Pierre Clouseau had been a loser for most of his life. Everything he touched it seemed, turn to mold. It seemed that he was fated to stay in the shadow of his bumbling brother, Inspector Jacques Clouseau. His brother could step in crap and come out smelling like a rose. Pierre, on the other hand, would pick the rose that a cow had just crapped on.
~ After their schooling days, they went their separate ways. Jacques had pursued a career in law enforcement and had become quite famous. Pierre, meanwhile had drifted from one failed endeavor to another venture and another.
~ At one time he was a Pachydermologist, but that business soon folded. Apparently there were not many of the elephants looking for plastic surgery or liposuction. He bought a partnership in a camel racing track after the first debacle. He learned rather quickly that there wasn't much interest in thoroughbred camels. Few ever came out to watch the camel races.
~ He once had the idea that he would have success building docks for all those wealthy yacht owners. Pulling up stakes, he left home headed for the Boondocks. Once he had arrived there, he was dismayed to learn that there was no need for docks there. The people there didn't even own boats and therefore had no marinas where a dock could be put to use. His next venture was into the culinary field. His specialty however, was not well received. It seemed that no one wanted his piping hot vichyssoise, preferring it cold.
~ Another time he tried to garner fame by attempting to take credit for the invention of the Internet. He gave up on that idea when he learned that Al Gore had beaten him to it. His one big chance at success was at hand once, but he let it slip through his fingers. Trying to find a cure for hangnail one day in his make-shift laboratory, he found a chemical process whereby iron could be changed into gold. Assuming that if he had figured it out, someone else would have done so already, he threw away his formulae and notes. He soon completely forgot how he had done it in the first place.

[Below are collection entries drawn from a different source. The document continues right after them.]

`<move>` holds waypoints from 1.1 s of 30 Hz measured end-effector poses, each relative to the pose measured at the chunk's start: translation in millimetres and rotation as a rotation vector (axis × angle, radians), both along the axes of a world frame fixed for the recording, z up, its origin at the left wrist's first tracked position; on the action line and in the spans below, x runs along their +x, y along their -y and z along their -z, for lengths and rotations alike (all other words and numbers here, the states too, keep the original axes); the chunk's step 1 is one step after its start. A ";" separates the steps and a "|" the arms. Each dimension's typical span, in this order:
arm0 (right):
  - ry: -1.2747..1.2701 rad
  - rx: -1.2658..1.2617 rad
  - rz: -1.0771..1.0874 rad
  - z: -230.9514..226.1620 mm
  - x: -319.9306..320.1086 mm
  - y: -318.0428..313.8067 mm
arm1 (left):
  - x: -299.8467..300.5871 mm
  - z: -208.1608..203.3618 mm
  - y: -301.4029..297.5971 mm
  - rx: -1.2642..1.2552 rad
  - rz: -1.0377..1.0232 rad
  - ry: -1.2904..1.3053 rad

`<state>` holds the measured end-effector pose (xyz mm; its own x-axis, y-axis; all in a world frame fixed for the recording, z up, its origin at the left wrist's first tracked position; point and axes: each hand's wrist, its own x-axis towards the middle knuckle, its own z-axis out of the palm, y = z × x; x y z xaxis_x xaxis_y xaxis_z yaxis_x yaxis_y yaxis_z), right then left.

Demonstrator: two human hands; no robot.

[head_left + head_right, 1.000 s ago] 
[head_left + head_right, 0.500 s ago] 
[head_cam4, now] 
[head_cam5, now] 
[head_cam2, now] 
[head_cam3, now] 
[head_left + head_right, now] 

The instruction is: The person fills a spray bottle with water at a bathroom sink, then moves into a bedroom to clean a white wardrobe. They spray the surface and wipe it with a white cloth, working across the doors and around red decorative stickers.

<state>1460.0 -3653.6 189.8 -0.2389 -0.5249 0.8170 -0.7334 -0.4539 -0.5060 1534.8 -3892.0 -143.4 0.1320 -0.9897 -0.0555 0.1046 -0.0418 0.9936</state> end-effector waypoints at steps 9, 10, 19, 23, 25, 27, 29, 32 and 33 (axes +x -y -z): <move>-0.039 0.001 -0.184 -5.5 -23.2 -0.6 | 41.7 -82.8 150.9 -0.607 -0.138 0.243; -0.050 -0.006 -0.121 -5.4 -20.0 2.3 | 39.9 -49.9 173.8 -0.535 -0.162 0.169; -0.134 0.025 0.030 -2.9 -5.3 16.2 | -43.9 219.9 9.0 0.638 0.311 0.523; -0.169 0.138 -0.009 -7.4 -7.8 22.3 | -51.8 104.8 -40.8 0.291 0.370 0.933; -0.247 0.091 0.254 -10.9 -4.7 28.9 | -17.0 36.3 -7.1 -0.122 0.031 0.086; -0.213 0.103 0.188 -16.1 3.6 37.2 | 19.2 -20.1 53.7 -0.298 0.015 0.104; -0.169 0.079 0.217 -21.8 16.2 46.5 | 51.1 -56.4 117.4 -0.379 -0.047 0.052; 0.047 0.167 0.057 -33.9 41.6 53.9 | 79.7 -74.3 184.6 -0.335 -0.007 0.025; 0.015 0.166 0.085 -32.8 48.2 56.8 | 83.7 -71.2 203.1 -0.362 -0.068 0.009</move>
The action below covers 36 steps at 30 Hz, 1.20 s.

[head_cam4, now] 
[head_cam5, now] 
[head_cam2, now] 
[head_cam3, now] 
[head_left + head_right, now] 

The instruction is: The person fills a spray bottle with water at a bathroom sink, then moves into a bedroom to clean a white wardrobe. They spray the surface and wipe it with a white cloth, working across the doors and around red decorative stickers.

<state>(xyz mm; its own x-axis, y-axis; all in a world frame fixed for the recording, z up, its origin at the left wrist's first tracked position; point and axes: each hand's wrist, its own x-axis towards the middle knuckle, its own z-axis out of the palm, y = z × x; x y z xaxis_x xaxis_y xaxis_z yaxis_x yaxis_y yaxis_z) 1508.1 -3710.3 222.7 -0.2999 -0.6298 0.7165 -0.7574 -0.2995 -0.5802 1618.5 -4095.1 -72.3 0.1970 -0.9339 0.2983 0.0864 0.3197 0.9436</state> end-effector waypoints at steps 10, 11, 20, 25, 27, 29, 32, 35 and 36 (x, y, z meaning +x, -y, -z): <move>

~ He later realized that the ability to create gold so easily would have upset the world's economy. Even though no one knew of his discovery, he took solace in the fact that he had saved the very financial fiber of the globe.
~ It wasn't until he heard on the news of a terrorist takeover of a downtown skyscraper, that he realized his true calling. In a press release they had demanded, the leader of the Patriots Haj Of Oppressed Eastern Yahoos, also known as P.H.O.O.E.Y., announced that they had thirty hostages and would execute them one by one if their demands were not met. Their first demand was that Arnold Schwarzenegger, the Governor of California take voice lessons until he could properly pronounce the state he governed. The second demand was that President Bush's two daughters be sent over to have a few drinks and listen to CDs of 50 Cent and Lenny Kravitz. To prove their point they shoved one of the hostages in front of the camera and placed a rifle to his temple. It was his brother, Jacques, the world famous detective, Inspector Jacques Clouseau!
~ While the world watched in horror to see the great Pink Panther humbled, Pierre was en route to the scene. It was incredible, but he managed to slip by the four sentries posted to the lobby, and climbed the stairs to where the hostages were being held. Hiding behind a large gray cylinder, he surveyed the scene and was horrified to see that the sixteen terrorists were entertaining the hostages by singing Karaoke. The thirty hostages, his brother among them were actually tapping their feet as one did an admirable "Stairway To Heaven."
~ He realized that he was in over his head and would need help with the rescue. A female terrorist took over the microphone and started to sing a wonderful version of "Don't Sleep In the Subway." Trying to retreat, Pierre tripped on his own shoelace and fell against the cylinder. Crashing on the floor, the valve was snapped off releasing the gas.
Within minutes everyone in the room, the sixteen terrorists and the thirty hostages were rendered unconscious. He looked down at the lettering on the cylinder and saw that it was made in Mexico. It read: "Mucho Strong Sleeping Gas."
~ He went around the room gathering the terrorists' weapons. Certain that everything was secure, he picked up the phone and dialed the police headquarters to report that he had incapacitated the Phooeys. He couldn't resist when he looked over at the microphone on the floor. Making his selection, he went into a hearty version of Freddie Mercury and Queen's "We Are The Champions." Meanwhile, the four sentries immediately surrendered when the police SWAT team began approaching the building. Because he had a similar voice as his brother, the officer at headquarters had informed the force that Inspector Clouseau had subdued the terrorists.
~ Amid the cameras and the sea of microphones, a subdued Jacques Clouseau was rambling on about the fruitless attempts of evil terrorists to defeat the decent people of the world. Fearing that his brother once again was smelling like the proverbial rose, Pierre turned to help with the freed hostages. Then he heard his brother say, "And over there is the real hero here today. The man who saved us, the man in the purple suit, my brother Pierre Clouseau!"
~ It must have been something innate in the two of them, for as the two brothers were fending questions from the press, they suddenly launched themselves into song with a great rendition of "Love By The Dashboard Lights." Side by side, reveling in the applause, were the duo of the Pink Panther and the Lavender Leopard.